YOUR ASSIGNMENT –
Would you set down the data that follows, word for word, without any pictures?

*** Begin section ***

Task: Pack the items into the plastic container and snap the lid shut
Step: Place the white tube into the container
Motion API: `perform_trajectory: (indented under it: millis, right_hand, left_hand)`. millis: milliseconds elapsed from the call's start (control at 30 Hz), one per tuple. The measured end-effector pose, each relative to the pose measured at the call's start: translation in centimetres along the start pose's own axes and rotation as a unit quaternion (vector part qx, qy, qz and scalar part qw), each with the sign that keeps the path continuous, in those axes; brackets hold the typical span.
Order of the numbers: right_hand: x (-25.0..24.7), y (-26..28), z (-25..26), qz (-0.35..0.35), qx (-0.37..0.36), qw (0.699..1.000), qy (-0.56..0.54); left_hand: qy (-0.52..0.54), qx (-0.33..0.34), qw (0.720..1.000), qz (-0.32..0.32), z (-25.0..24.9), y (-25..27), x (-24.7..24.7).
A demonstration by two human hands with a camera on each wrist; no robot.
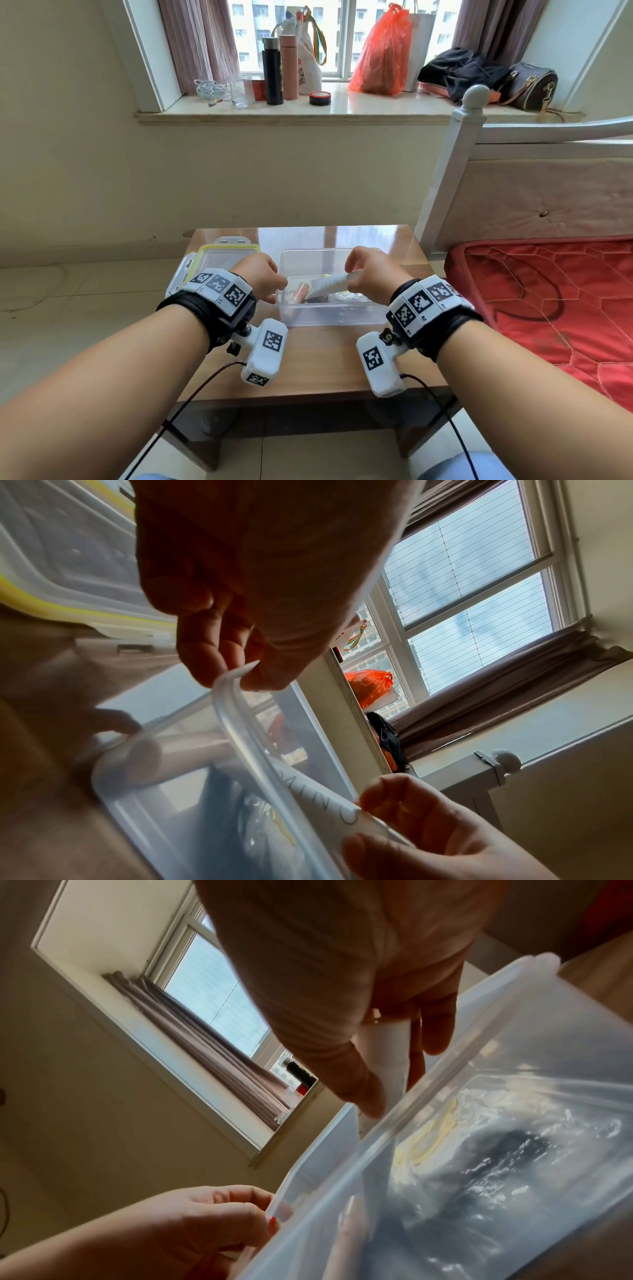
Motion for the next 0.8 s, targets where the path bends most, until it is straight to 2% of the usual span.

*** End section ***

SOLUTION –
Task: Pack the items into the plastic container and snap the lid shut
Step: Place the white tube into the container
Motion API: `perform_trajectory: (indented under it: millis, right_hand, left_hand)`. millis: milliseconds elapsed from the call's start (control at 30 Hz), one per tuple. The measured end-effector pose, each relative to the pose measured at the call's start: translation in centimetres along the start pose's own axes and rotation as a unit quaternion (vector part qx, qy, qz and scalar part qw), each with the sign that keeps the path continuous, in those axes; brackets hold the typical span.
Order of the numbers: right_hand: x (-25.0..24.7), y (-26..28), z (-25..26), qz (-0.35..0.35), qx (-0.37..0.36), qw (0.699..1.000), qy (-0.56..0.54); left_hand: qy (-0.52..0.54), qx (-0.33..0.34), qw (0.720..1.000), qz (-0.32..0.32), z (-25.0..24.9), y (-25..27), x (-24.7..24.7).
A demonstration by two human hands with a camera on each wrist; no robot.
Motion for the next 0.8 s, targets where the path bends most, until it is straight to 2% of the usual span.

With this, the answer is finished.